■ Task description
Produce word for word the lines of the data below running from the one that has "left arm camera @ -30" to the one that has "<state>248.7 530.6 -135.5", inclusive, and no others.

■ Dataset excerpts
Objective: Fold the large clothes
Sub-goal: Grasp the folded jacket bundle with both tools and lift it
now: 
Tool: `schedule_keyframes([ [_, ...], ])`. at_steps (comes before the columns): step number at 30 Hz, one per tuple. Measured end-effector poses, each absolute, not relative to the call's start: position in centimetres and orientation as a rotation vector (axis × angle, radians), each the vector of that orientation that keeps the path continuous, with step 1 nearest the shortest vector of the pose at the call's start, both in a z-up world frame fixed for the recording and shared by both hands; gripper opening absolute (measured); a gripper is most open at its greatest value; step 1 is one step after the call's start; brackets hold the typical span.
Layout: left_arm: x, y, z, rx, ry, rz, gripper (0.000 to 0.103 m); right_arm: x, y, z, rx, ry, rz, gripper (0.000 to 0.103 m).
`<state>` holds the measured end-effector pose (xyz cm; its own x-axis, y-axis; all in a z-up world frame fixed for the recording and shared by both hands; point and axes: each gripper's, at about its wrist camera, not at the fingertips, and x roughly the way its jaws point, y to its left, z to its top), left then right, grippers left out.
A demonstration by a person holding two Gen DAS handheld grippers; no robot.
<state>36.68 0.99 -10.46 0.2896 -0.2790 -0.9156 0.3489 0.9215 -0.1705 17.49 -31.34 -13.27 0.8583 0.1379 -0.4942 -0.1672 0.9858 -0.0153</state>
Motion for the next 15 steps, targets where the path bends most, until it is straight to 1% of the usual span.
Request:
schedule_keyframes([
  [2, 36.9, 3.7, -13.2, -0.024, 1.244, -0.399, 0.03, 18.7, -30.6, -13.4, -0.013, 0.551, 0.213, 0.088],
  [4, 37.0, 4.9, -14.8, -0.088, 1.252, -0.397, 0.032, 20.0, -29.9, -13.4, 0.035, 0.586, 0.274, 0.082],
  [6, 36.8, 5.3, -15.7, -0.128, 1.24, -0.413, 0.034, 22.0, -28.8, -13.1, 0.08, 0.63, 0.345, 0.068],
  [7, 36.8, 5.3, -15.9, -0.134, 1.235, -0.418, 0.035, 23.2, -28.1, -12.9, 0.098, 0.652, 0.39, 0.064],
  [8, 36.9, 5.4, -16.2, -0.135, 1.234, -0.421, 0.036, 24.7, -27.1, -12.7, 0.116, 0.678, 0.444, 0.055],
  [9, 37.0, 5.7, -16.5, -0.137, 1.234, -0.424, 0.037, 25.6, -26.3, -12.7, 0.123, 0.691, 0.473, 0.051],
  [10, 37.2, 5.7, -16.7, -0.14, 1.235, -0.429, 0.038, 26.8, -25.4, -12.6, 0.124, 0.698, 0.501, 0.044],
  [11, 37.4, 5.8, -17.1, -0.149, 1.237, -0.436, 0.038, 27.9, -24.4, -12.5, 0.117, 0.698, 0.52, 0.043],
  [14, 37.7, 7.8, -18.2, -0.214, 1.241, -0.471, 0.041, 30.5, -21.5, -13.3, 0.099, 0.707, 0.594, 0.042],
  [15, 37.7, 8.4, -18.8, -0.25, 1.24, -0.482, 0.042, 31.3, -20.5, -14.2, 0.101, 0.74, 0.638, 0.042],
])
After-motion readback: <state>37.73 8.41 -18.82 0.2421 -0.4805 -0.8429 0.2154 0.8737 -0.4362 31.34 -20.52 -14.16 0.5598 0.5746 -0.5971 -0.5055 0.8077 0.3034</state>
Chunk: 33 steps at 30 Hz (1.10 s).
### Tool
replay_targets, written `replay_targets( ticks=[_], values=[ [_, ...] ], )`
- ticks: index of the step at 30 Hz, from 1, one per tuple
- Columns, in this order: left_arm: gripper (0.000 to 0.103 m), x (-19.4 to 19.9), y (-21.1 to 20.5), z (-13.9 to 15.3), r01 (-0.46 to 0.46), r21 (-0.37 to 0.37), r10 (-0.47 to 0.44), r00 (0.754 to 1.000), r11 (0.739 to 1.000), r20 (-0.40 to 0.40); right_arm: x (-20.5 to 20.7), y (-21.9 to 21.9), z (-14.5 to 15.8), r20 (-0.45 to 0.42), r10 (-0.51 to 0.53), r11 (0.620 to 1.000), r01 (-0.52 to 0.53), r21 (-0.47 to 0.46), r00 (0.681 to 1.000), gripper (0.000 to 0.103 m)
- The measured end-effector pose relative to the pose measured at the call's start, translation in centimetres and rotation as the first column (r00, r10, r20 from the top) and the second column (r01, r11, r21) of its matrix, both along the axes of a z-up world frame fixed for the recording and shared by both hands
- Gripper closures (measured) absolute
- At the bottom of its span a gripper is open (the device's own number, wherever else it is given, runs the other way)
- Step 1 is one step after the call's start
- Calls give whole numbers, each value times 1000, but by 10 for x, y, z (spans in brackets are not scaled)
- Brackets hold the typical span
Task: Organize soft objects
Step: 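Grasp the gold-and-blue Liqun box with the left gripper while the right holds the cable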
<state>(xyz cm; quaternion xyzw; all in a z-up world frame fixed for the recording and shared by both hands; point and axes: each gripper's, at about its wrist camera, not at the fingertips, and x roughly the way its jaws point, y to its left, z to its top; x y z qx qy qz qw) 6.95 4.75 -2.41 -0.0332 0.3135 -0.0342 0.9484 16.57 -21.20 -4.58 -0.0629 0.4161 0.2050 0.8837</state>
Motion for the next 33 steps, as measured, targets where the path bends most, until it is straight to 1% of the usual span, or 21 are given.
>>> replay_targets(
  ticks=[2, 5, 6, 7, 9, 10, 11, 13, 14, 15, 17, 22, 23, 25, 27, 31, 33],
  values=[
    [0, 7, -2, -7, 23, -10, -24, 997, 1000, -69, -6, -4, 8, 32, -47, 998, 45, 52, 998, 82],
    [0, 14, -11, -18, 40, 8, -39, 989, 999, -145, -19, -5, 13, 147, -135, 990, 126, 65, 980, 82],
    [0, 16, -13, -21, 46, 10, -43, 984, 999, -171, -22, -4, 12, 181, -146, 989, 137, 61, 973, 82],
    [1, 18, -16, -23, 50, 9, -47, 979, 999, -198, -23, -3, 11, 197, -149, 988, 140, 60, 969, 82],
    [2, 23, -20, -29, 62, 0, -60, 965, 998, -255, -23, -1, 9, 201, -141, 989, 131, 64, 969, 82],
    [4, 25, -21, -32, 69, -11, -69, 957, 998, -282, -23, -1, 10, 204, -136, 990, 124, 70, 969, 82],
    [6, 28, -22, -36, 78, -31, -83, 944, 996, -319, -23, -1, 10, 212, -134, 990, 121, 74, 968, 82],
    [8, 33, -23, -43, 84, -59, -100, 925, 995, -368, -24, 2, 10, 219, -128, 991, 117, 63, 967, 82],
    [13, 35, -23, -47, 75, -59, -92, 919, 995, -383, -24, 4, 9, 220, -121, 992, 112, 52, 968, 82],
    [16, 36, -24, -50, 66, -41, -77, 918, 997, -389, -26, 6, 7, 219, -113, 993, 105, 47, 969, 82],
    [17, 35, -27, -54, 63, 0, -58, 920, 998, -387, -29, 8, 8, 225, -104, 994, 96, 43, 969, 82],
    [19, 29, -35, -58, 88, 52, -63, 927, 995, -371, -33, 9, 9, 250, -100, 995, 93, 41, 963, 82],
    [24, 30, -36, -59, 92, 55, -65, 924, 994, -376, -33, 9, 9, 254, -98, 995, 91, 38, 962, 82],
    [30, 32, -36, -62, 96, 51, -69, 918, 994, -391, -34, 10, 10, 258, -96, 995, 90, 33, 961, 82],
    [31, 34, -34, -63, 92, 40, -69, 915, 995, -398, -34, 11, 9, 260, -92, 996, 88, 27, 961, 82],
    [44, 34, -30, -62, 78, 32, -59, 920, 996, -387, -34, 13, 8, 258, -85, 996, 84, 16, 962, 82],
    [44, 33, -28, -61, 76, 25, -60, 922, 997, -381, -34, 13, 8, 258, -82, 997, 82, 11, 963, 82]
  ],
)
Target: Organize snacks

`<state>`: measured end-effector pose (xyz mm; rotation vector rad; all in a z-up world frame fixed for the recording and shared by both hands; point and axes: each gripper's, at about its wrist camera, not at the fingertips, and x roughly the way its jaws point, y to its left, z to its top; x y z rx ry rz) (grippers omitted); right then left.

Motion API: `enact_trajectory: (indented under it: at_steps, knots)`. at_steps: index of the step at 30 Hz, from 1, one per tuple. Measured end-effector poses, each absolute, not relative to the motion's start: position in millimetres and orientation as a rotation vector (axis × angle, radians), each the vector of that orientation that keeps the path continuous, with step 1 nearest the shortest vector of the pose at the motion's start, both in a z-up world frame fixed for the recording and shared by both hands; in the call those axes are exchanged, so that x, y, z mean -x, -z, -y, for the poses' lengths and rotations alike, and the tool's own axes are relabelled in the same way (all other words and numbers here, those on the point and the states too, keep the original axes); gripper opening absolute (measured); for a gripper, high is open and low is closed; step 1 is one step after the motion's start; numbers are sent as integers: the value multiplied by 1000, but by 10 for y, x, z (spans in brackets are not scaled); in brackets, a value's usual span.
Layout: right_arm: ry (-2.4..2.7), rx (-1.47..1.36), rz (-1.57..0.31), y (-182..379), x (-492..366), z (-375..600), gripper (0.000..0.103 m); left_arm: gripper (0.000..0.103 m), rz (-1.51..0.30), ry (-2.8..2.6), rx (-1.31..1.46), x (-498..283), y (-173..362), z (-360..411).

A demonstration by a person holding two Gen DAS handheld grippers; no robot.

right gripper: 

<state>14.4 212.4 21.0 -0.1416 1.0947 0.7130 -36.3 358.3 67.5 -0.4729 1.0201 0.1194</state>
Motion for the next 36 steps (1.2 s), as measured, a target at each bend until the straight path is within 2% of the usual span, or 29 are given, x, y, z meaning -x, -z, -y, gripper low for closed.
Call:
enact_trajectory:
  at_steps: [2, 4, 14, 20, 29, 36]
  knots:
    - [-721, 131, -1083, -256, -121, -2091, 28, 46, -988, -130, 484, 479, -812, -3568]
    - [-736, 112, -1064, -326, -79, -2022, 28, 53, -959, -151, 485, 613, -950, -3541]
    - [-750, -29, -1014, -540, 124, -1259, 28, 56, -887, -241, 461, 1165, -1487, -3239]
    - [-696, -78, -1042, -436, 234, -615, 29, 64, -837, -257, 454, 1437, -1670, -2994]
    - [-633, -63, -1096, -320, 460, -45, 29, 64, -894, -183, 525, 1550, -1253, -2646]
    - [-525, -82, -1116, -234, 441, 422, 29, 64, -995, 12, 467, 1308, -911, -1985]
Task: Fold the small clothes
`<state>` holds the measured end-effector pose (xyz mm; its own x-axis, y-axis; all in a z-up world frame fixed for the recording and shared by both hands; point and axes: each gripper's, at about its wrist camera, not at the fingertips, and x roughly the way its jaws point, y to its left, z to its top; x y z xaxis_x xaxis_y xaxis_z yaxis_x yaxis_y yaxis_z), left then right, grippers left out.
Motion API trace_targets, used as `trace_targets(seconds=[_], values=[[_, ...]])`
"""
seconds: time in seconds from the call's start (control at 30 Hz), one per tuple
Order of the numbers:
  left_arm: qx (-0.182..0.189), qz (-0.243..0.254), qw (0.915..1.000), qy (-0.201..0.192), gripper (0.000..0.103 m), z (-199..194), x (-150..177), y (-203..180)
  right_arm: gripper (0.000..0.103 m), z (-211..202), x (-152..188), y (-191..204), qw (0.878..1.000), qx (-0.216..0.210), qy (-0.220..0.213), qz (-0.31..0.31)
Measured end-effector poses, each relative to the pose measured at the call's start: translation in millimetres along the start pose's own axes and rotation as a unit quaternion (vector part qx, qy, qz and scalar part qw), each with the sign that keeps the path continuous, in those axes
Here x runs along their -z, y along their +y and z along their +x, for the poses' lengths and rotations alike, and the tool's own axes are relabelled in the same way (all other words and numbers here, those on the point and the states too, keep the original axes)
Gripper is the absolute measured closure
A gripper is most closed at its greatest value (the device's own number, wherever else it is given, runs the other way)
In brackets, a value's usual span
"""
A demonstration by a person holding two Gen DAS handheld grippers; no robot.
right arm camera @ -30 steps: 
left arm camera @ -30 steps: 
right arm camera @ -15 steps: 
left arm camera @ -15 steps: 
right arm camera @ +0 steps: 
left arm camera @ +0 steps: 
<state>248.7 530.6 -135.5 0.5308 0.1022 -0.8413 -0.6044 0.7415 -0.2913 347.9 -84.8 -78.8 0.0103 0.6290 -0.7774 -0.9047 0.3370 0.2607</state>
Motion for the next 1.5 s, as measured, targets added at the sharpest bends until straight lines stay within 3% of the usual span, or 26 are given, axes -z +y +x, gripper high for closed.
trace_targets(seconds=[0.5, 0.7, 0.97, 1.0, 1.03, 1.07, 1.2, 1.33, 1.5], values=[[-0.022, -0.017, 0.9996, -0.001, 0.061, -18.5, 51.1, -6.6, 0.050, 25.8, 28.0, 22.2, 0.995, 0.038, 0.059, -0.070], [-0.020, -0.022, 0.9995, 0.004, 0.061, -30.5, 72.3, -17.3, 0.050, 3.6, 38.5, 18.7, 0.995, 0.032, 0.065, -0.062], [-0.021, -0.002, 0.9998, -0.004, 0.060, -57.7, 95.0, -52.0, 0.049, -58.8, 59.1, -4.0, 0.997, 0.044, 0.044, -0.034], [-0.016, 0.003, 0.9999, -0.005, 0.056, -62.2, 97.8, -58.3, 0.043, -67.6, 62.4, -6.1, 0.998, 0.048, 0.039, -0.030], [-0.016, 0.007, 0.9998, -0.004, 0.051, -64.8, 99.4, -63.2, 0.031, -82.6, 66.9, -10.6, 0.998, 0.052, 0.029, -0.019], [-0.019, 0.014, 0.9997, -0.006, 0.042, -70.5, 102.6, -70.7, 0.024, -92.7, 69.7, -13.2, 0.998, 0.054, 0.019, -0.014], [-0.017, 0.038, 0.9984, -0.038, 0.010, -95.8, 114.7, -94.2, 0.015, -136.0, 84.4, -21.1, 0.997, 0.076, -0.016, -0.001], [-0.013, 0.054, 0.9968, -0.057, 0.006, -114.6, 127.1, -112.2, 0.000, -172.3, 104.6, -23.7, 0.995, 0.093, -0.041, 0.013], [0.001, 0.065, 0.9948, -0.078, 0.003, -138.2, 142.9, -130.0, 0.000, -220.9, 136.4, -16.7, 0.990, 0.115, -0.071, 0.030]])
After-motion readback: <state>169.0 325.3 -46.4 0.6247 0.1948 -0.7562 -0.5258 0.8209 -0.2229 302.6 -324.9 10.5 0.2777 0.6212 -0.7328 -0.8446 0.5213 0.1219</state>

■ Result of this exercise
left arm camera @ -30 steps: 
right arm camera @ -15 steps: 
left arm camera @ -15 steps: 
right arm camera @ +0 steps: 
left arm camera @ +0 steps: 
<state>248.7 530.6 -135.5 0.5308 0.1022 -0.8413 -0.6044 0.7415 -0.2913 347.9 -84.8 -78.8 0.0103 0.6290 -0.7774 -0.9047 0.3370 0.2607</state>

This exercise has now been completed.